The problem :: Write out the material in full, matching each line exactly.

_ _ _ _ _ _ _

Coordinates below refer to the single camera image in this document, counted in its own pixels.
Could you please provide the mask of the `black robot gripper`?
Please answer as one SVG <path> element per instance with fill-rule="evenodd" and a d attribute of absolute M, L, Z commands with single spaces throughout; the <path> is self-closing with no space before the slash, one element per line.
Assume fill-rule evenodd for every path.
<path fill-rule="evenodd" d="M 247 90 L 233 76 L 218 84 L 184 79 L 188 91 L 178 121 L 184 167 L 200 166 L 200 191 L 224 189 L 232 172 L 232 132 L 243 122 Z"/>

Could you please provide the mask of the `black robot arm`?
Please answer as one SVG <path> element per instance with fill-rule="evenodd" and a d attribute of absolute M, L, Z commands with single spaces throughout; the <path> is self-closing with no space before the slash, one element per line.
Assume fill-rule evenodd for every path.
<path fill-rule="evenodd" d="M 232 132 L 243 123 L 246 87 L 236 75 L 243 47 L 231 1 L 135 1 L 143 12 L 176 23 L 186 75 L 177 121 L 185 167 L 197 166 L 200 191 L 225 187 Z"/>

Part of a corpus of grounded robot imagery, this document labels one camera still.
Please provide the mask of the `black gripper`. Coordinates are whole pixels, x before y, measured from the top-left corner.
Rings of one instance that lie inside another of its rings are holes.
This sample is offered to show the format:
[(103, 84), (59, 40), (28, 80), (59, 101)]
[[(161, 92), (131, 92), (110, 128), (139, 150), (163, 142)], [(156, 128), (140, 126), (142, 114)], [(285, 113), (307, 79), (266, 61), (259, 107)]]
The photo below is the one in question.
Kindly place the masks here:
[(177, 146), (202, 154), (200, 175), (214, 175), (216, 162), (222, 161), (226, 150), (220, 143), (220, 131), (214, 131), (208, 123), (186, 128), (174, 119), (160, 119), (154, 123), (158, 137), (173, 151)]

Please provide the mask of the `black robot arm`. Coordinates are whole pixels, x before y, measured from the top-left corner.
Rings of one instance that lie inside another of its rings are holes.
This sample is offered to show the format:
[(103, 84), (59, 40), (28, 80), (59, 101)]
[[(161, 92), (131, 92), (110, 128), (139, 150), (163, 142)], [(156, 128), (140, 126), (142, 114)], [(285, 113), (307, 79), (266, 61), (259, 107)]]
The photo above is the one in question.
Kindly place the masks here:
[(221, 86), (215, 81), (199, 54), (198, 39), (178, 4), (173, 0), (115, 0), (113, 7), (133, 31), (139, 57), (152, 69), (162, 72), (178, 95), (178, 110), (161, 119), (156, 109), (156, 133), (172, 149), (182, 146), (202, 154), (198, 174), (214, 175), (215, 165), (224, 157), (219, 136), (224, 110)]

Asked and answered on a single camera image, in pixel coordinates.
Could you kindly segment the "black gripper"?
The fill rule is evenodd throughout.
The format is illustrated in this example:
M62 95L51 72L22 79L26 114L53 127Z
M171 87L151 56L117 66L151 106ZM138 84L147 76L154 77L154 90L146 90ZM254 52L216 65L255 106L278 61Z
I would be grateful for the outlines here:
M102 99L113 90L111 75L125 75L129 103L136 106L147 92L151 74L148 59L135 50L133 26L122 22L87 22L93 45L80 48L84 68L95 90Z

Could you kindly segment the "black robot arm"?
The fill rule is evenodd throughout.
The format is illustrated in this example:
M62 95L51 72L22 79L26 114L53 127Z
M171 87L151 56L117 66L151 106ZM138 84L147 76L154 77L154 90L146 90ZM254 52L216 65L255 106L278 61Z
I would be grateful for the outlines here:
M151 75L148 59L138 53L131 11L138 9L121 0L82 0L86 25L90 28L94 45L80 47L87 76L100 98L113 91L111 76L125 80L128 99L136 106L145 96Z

_ _ _ _ _ _ _

Written response ::
Coordinates below refer to the single camera image in this document, counted in its own pixels.
Could you please provide the mask of the `black robot gripper`?
Please answer as one SVG <path> element per instance with fill-rule="evenodd" and a d attribute of absolute M, L, Z commands with single spaces throughout; the <path> is self-closing with no space before the slash, one element per line.
Assume fill-rule evenodd for every path.
<path fill-rule="evenodd" d="M 247 90 L 233 76 L 218 84 L 184 79 L 188 91 L 178 121 L 184 167 L 200 166 L 200 191 L 224 189 L 232 172 L 232 132 L 243 122 Z"/>

Could you please provide the mask of the `black robot arm`?
Please answer as one SVG <path> element per instance with fill-rule="evenodd" and a d attribute of absolute M, L, Z commands with single spaces throughout; the <path> is self-closing with no space before the slash, one element per line.
Assume fill-rule evenodd for every path.
<path fill-rule="evenodd" d="M 232 132 L 243 123 L 246 87 L 236 75 L 243 47 L 231 1 L 135 1 L 143 12 L 176 23 L 186 75 L 177 121 L 185 167 L 197 166 L 200 191 L 225 187 Z"/>

Part of a corpus of grounded robot imagery, this document labels one camera still.
Please provide the mask of the `black gripper`. Coordinates are whole pixels, x before y, measured from the top-left corner.
Rings of one instance that lie inside another of its rings are holes.
This sample is offered to show the format:
[(103, 84), (59, 40), (28, 80), (59, 101)]
[[(161, 92), (131, 92), (110, 128), (139, 150), (163, 142)], [(156, 128), (140, 126), (142, 114)], [(285, 113), (307, 79), (266, 61), (259, 107)]]
The photo below is the one in question.
Kindly place the masks here:
[(177, 146), (202, 154), (200, 175), (214, 175), (216, 162), (222, 161), (226, 150), (220, 143), (220, 131), (214, 131), (208, 123), (186, 128), (174, 119), (160, 119), (154, 123), (158, 137), (173, 151)]

Please provide the mask of the `black robot arm`. Coordinates are whole pixels, x before y, measured from the top-left corner.
Rings of one instance that lie inside another of its rings are holes.
This sample is offered to show the format:
[(103, 84), (59, 40), (28, 80), (59, 101)]
[[(161, 92), (131, 92), (110, 128), (139, 150), (163, 142)], [(156, 128), (140, 126), (142, 114)], [(285, 113), (307, 79), (266, 61), (259, 107)]]
The photo above is the one in question.
Kindly place the masks here:
[(221, 86), (215, 81), (199, 54), (198, 39), (178, 4), (173, 0), (115, 0), (113, 7), (133, 31), (139, 57), (152, 69), (162, 72), (178, 95), (178, 110), (161, 119), (156, 109), (156, 133), (172, 149), (182, 146), (202, 154), (198, 174), (214, 175), (215, 165), (224, 157), (219, 136), (224, 110)]

Asked and answered on a single camera image, in pixel coordinates.
Could you kindly segment the "black gripper"?
The fill rule is evenodd throughout.
The format is illustrated in this example:
M62 95L51 72L22 79L26 114L53 127Z
M171 87L151 56L117 66L151 106ZM138 84L147 76L154 77L154 90L146 90ZM254 52L216 65L255 106L278 61Z
I would be grateful for the outlines here:
M102 99L113 90L111 75L125 75L129 103L136 106L147 92L151 74L148 59L135 50L133 26L122 22L87 22L93 45L80 48L84 68L95 90Z

Could you kindly segment the "black robot arm"?
The fill rule is evenodd throughout.
The format is illustrated in this example:
M62 95L51 72L22 79L26 114L53 127Z
M171 87L151 56L117 66L151 106ZM138 84L147 76L154 77L154 90L146 90ZM254 52L216 65L255 106L278 61Z
I would be grateful for the outlines here:
M151 75L148 59L138 53L131 11L138 9L121 0L82 0L86 25L90 28L94 45L80 47L87 76L100 98L113 91L111 76L125 80L128 99L136 106L145 96Z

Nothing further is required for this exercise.